--- PROMPT ---
Your reply should reproduce the data below without a single alteration, apart from dropping the images.

-- DATA BLOCK follows --

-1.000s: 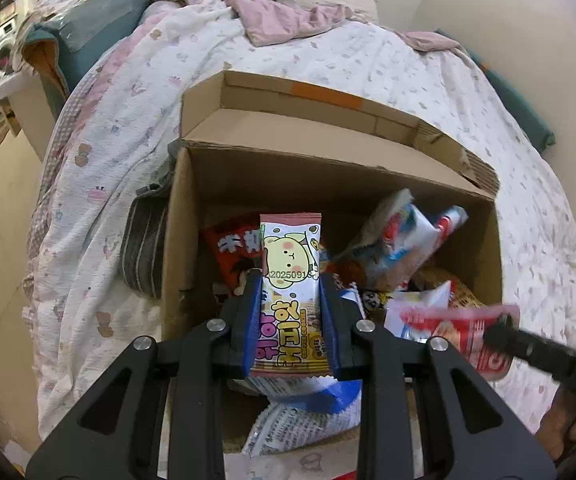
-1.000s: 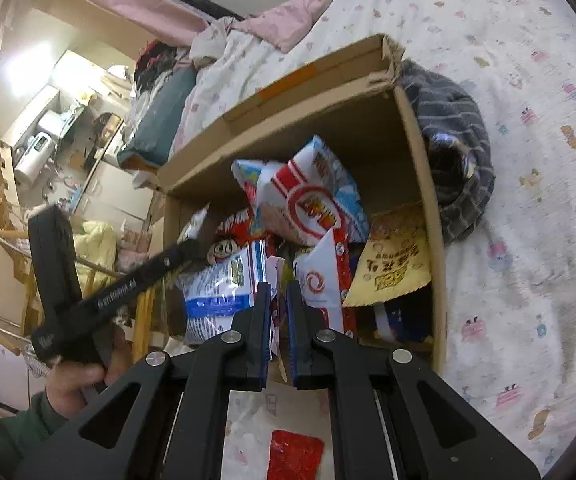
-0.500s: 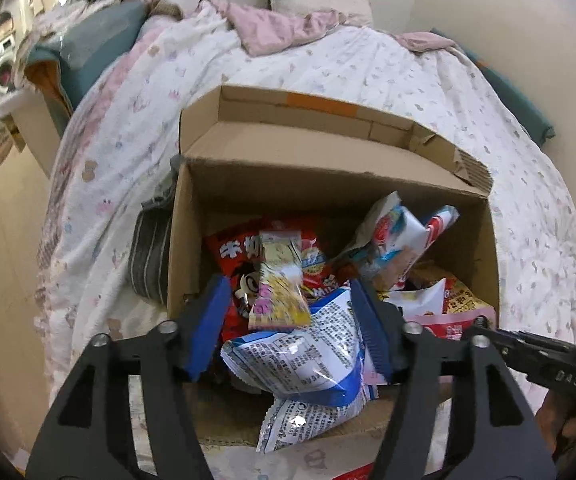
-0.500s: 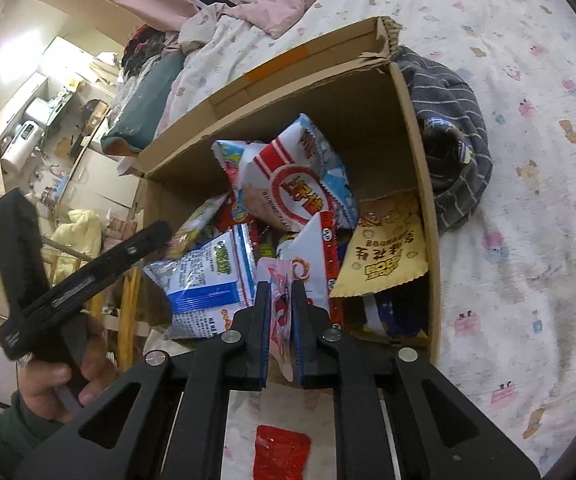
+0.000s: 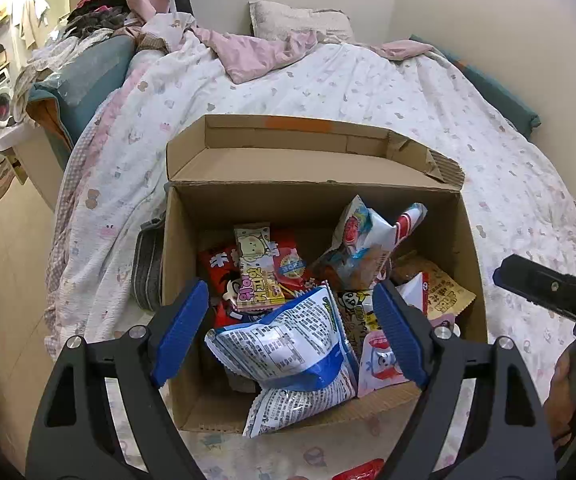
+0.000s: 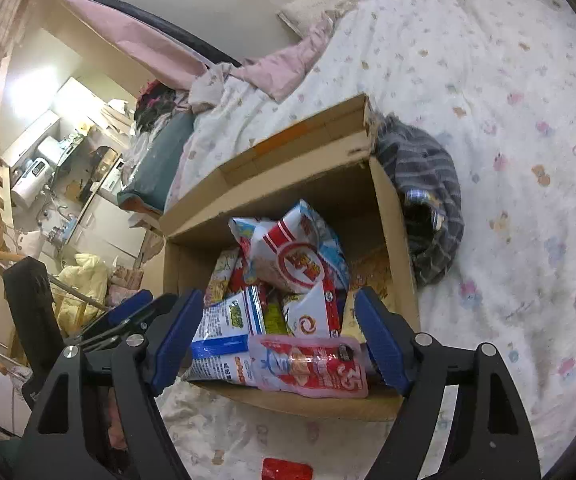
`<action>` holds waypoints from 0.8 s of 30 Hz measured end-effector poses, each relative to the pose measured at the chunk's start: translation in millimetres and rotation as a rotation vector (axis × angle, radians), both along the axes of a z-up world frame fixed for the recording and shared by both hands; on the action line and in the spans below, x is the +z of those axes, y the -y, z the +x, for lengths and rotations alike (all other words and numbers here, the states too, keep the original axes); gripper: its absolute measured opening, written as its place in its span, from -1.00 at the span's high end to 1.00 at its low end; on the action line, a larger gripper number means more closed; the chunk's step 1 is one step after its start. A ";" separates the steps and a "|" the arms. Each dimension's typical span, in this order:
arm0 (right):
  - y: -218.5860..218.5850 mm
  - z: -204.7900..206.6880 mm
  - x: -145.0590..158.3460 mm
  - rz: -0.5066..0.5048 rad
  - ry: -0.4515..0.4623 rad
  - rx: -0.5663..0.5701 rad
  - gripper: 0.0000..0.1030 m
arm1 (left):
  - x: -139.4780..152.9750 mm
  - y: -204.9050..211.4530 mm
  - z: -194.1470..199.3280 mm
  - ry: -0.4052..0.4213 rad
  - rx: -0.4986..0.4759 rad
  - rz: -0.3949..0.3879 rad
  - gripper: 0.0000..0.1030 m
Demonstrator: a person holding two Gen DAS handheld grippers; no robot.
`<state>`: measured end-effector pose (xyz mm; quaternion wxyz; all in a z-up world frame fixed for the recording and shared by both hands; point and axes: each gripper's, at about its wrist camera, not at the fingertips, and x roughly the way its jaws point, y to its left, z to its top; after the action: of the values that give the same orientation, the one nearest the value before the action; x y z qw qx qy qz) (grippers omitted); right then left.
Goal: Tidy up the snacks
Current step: 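Open both tools to drop the candy stick and pink pouch into the box, then move both tools down toward the red packet and chocolate bar on the sheet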
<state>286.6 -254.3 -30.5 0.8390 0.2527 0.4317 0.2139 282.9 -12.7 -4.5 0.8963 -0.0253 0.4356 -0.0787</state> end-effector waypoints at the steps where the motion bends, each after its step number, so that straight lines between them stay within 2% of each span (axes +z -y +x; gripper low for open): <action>1: -0.4 0.5 0.3 -0.008 -0.002 0.006 -0.58 | 0.2 -0.2 -1.0 0.003 0.002 0.001 -0.59; 7: 0.4 -0.5 -0.7 0.005 -0.016 0.002 -0.58 | 0.8 -3.5 -7.2 -0.004 0.013 -0.008 -0.59; 15: 0.1 -15.7 3.6 -0.036 -0.001 -0.004 -0.58 | 4.9 -7.6 -33.4 -0.020 0.024 0.001 -0.59; 19: 9.0 -28.6 5.8 -0.038 -0.011 -0.032 -0.58 | 3.6 -7.8 -48.1 -0.025 0.032 0.002 -0.59; 24: 21.7 -42.9 6.1 -0.043 -0.029 -0.089 -0.58 | -8.1 -9.2 -69.4 -0.074 0.063 -0.036 -0.59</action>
<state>243.7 -276.0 -24.4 0.8466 0.2569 0.4366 0.1633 213.5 -3.5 -12.6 0.8810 -0.0578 0.4660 -0.0573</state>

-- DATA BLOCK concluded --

--- SOLUTION FOR THIS PROBLEM ---
-1.000s: 
-1.000s: 
-0.500s: 
-0.500s: 
+0.000s: 
+0.000s: 
`<action>` holds waypoints from 0.8 s of 30 Hz measured end-effector poses, each relative to the pose measured at the chunk's start: translation in millimetres and rotation as a rotation vector (axis × angle, radians), both along the axes of a z-up world frame fixed for the recording and shared by both hands; on the action line and in the spans below, x is the +z of those axes, y the -y, z the +x, for lengths and rotations alike (all other words and numbers here, the states too, keep the original axes); gripper: its absolute measured opening, written as its place in its span, from -1.00 at the span's high end to 1.00 at its low end; on the action line, a larger gripper number means more closed; the chunk's step 1 is one step after its start. A ";" separates the steps and a "|" the arms. Each dimension's typical span, in this order:
arm0 (right):
  - y: -218.5860..218.5850 mm
  - z: -204.7900..206.6880 mm
  - x: -145.0590..158.3460 mm
  - rz: -0.5066..0.5048 rad
  - ry: -0.4515..0.4623 rad
  - rx: -0.5663..0.5701 rad
  - gripper: 0.0000..0.1030 m
arm1 (left):
  - x: -139.4780..152.9750 mm
  - y: -204.9050..211.4530 mm
  - z: -194.1470..199.3280 mm
  - ry: -0.4052..0.4213 rad
  - rx: -0.4986..0.4759 rad
  - rz: -0.3949..0.3879 rad
  - gripper: 0.0000..0.1030 m
Demonstrator: a person holding two Gen DAS handheld grippers; no robot.
`<state>`: measured end-effector pose (xyz mm; quaternion wxyz; all in a z-up world frame fixed for the recording and shared by both hands; point and axes: each gripper's, at about its wrist camera, not at the fingertips, and x roughly the way its jaws point, y to its left, z to its top; after the action: of the values that give the same orientation, the one nearest the value before the action; x y z qw qx qy qz) (grippers omitted); right then left.
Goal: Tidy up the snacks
Current step: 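Open both tools to drop the candy stick and pink pouch into the box, then move both tools down toward the red packet and chocolate bar on the sheet
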<state>286.6 -254.3 -30.5 0.8390 0.2527 0.4317 0.2139 282.9 -12.7 -4.5 0.8963 -0.0253 0.4356 -0.0787</state> end-effector waypoints at the steps where the motion bends, each after its step number, so that straight lines between them stay within 2% of each span (axes +z -y +x; gripper low for open): <action>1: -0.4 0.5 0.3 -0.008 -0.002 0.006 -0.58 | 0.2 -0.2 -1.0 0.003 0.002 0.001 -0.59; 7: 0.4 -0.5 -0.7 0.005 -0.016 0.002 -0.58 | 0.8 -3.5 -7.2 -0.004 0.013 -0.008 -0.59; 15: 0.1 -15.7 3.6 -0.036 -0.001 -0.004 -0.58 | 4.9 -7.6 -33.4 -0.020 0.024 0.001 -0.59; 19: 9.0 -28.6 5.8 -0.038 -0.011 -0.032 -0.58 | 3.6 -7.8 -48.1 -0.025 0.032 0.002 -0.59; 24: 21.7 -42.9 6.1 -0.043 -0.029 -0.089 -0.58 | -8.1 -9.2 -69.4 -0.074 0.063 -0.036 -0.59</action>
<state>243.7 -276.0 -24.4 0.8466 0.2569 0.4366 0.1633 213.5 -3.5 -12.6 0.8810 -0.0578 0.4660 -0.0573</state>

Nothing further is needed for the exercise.